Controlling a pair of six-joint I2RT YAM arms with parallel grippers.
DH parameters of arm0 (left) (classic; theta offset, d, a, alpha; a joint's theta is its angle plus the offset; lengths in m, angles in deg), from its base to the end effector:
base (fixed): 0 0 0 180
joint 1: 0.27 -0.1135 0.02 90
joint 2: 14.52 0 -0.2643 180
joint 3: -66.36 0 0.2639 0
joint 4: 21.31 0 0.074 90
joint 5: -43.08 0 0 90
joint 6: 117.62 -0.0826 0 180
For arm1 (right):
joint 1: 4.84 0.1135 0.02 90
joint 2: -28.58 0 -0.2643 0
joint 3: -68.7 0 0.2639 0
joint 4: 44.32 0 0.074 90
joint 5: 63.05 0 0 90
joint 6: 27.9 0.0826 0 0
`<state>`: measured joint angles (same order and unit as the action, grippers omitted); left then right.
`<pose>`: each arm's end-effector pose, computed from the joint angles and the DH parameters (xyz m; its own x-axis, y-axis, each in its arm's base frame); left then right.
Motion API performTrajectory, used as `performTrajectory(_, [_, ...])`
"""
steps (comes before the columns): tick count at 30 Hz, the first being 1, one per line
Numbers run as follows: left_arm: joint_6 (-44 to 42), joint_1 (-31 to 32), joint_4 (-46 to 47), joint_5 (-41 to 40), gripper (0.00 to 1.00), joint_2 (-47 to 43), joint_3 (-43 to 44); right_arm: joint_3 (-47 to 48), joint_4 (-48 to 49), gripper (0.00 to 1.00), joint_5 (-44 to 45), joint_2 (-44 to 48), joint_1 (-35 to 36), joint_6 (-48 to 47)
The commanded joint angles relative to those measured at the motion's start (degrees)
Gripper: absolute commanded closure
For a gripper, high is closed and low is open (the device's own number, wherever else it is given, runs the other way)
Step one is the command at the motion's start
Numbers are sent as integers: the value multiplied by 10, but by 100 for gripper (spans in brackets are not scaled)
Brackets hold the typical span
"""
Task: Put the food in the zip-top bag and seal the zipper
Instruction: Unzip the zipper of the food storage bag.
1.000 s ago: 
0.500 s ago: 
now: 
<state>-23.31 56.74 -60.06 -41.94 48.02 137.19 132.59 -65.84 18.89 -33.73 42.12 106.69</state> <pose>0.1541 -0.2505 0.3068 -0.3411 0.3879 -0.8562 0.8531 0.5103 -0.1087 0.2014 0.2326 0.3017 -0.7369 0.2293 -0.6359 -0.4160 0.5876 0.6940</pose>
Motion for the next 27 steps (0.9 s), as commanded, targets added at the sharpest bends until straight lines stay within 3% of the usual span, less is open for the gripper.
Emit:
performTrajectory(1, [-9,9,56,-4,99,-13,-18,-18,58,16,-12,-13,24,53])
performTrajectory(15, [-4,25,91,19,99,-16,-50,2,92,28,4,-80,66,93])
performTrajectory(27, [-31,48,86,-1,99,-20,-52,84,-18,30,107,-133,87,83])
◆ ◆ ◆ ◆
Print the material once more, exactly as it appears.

- RESULT OF THE EXERCISE
Controlling a pair of six-joint I2RT YAM arms with parallel grippers.
DH parameters of arm0 (left) (classic; theta offset, d, a, alpha; a joint's theta is its angle plus the offset; lengths in m, angles in deg), from its base to the end effector:
base (fixed): 0 0 0 180
joint 1: 0.27 -0.1135 0.02 90
joint 2: 14.52 0 -0.2643 180
joint 3: -66.36 0 0.2639 0
joint 4: 21.31 0 0.074 90
joint 5: -43.08 0 0 90
joint 6: 117.62 -0.0826 0 180
For arm1 (right):
joint 1: 4.84 0.1135 0.02 90
joint 2: -28.58 0 -0.2643 0
joint 3: -68.7 0 0.2639 0
joint 4: 44.32 0 0.074 90
joint 5: 63.05 0 0 90
joint 6: 27.9 0.0826 0 0
`<state>`: measured joint angles (same order and unit as the action, grippers omitted); left then right.
`<pose>`: each arm's end-effector pose, computed from the joint angles and the DH parameters (xyz m; its own x-axis, y-axis, each in its arm's base frame); left then right.
Motion API performTrajectory, used as `performTrajectory(_, [_, ...])`
"""
steps (comes before the columns): tick count at 30 Hz, the first being 1, one per line
Numbers run as follows: left_arm: joint_6 (-44 to 42), joint_1 (-31 to 32), joint_4 (-46 to 47), joint_5 (-41 to 40), gripper (0.00 to 1.00), joint_2 (-47 to 43), joint_3 (-43 to 44); right_arm: joint_3 (-47 to 48), joint_4 (-48 to 49), gripper (0.00 to 1.00), joint_5 (-44 to 45), joint_2 (-44 to 48), joint_1 (-35 to 36), joint_6 (-48 to 47)
The commanded joint angles relative to those measured at the motion's start (degrees)
Gripper: absolute commanded closure
For a gripper, high is closed and low is open (the device's own number, wherever else it is given, runs the other way)
Step one is the command at the motion's start
Numbers are sent as integers: the value multiplied by 10, but by 100 for gripper (spans in brackets are not scaled)
Brackets hold the typical span
"""
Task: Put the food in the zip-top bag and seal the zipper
Instruction: Unzip the zipper of the food storage bag.
1.000 s ago: 
0.500 s ago: 
now: 
<state>-23.31 56.74 -60.06 -41.94 48.02 137.19 132.59 -65.84 18.89 -33.73 42.12 106.69</state> <pose>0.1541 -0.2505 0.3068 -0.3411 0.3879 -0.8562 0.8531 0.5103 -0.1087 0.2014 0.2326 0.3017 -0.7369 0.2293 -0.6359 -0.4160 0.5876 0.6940</pose>
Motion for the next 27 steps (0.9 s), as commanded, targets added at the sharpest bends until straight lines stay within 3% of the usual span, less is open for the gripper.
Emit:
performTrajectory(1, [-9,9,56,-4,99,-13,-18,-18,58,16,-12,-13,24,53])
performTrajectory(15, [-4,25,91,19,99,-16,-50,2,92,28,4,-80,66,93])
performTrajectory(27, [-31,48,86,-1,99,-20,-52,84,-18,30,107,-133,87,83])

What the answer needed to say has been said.